• **What the task asks**: Copy each line of the data below with the word "picture".

::::

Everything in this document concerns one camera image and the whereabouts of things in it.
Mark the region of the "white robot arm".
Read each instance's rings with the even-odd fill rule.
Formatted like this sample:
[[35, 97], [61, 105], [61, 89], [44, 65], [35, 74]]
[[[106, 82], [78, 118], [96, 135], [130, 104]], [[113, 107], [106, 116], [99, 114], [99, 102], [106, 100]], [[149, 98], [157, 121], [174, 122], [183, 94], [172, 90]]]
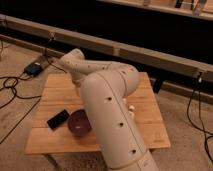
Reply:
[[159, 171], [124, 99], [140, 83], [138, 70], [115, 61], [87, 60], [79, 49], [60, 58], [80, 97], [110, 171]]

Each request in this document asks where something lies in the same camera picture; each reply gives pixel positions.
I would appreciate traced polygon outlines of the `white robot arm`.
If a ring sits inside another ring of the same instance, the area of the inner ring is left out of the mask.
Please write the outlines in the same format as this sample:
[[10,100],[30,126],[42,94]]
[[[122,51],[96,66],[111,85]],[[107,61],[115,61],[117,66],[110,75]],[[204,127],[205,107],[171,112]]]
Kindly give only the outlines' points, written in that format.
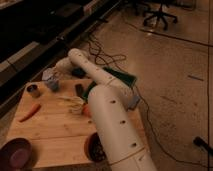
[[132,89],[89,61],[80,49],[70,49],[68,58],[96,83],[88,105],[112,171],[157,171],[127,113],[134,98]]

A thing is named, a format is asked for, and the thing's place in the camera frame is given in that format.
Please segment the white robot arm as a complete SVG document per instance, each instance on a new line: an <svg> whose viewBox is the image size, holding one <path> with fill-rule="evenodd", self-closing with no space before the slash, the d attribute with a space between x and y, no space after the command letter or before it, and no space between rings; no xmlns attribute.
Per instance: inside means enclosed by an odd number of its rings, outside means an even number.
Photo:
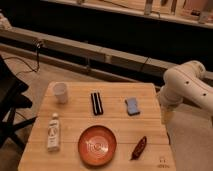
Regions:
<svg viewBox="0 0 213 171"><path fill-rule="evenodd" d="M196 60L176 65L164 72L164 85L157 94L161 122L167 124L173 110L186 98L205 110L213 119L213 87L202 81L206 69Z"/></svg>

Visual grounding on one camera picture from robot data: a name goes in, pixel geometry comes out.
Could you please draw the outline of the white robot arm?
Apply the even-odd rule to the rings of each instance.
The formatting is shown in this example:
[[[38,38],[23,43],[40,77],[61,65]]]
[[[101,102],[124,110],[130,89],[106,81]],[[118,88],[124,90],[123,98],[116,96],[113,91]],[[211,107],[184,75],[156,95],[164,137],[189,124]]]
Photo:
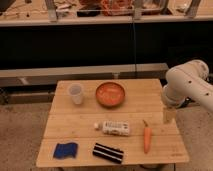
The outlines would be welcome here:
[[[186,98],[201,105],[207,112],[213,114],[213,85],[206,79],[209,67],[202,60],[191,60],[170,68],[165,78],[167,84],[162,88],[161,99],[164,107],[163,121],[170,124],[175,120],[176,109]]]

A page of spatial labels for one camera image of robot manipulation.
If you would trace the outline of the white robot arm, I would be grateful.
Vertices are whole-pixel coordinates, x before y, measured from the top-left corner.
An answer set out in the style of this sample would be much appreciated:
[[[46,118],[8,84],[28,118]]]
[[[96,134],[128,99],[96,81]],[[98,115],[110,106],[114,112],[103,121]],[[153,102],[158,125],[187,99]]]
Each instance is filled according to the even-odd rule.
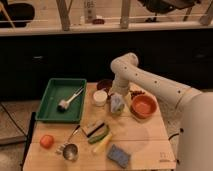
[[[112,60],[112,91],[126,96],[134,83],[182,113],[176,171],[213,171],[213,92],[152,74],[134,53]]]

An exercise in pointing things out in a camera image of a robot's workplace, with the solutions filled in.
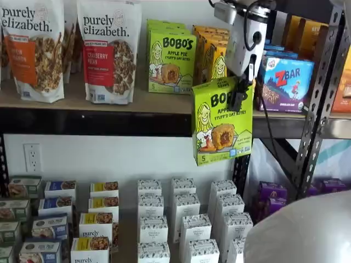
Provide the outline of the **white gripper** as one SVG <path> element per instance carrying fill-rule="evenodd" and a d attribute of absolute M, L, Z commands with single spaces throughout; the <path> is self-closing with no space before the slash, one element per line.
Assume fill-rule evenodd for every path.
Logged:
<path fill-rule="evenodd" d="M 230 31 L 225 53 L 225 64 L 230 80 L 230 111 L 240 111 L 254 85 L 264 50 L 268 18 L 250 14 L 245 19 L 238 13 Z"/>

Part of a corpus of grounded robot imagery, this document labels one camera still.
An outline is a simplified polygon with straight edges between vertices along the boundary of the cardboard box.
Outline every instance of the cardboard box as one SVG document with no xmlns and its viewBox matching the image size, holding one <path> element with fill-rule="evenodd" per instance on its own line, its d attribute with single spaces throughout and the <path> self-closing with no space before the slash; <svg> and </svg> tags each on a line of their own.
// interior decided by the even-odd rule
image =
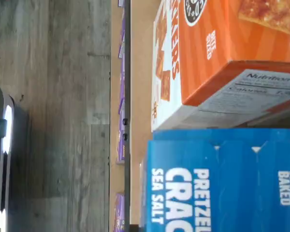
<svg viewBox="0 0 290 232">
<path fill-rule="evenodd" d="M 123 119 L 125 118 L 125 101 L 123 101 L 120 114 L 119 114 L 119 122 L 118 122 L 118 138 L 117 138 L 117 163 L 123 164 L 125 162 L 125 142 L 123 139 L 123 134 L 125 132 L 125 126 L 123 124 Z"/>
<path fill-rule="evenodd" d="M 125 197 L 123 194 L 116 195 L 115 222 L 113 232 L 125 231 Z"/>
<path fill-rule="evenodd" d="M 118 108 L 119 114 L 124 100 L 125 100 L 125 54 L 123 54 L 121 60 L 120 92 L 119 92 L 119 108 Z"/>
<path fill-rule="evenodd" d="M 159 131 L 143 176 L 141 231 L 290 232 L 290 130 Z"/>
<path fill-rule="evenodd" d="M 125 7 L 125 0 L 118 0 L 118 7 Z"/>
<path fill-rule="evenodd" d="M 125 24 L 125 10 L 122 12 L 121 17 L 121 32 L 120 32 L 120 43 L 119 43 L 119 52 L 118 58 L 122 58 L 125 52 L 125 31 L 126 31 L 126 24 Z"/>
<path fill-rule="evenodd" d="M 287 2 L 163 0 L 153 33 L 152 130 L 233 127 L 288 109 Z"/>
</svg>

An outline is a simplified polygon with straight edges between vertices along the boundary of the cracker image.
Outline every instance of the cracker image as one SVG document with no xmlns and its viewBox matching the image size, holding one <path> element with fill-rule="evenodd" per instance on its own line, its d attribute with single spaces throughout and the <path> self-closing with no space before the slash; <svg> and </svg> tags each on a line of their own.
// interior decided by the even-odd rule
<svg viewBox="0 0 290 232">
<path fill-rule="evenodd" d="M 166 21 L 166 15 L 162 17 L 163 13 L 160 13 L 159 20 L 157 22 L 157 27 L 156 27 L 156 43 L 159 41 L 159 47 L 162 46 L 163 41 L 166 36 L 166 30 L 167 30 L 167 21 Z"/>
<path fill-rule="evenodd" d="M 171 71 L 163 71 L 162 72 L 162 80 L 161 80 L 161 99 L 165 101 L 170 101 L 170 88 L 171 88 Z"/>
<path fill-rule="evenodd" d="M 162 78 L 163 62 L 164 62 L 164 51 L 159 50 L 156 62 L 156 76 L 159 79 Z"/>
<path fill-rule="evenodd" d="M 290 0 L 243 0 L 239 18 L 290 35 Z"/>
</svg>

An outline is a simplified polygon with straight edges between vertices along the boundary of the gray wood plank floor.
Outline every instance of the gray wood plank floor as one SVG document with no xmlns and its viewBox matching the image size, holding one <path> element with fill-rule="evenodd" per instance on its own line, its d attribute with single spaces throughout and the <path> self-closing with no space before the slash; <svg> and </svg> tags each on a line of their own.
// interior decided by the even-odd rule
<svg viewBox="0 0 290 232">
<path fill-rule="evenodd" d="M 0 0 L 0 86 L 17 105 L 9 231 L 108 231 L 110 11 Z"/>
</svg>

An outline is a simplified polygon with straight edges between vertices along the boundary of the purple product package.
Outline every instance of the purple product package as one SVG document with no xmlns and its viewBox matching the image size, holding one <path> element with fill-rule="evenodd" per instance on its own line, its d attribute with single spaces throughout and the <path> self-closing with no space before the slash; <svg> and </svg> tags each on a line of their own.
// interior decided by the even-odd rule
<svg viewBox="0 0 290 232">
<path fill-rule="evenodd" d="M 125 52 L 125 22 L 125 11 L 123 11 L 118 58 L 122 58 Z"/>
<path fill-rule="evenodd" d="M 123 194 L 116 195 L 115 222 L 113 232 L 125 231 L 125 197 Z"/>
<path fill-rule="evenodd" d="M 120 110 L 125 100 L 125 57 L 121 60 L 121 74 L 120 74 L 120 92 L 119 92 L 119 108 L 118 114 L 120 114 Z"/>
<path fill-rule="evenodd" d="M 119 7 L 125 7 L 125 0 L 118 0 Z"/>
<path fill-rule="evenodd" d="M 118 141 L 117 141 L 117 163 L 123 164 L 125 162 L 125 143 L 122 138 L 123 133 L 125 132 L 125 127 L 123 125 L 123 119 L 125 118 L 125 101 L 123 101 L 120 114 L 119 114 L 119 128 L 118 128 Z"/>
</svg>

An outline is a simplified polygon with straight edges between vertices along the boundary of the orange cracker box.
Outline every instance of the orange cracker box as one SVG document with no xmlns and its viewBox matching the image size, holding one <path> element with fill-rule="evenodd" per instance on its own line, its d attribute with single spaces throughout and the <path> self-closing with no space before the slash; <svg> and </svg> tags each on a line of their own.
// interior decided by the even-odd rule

::::

• **Expected answer**:
Each request in this document asks where something lies in the same camera picture; each reply gives pixel positions.
Visual grounding on one camera picture from robot data: a name goes in, pixel geometry comes out.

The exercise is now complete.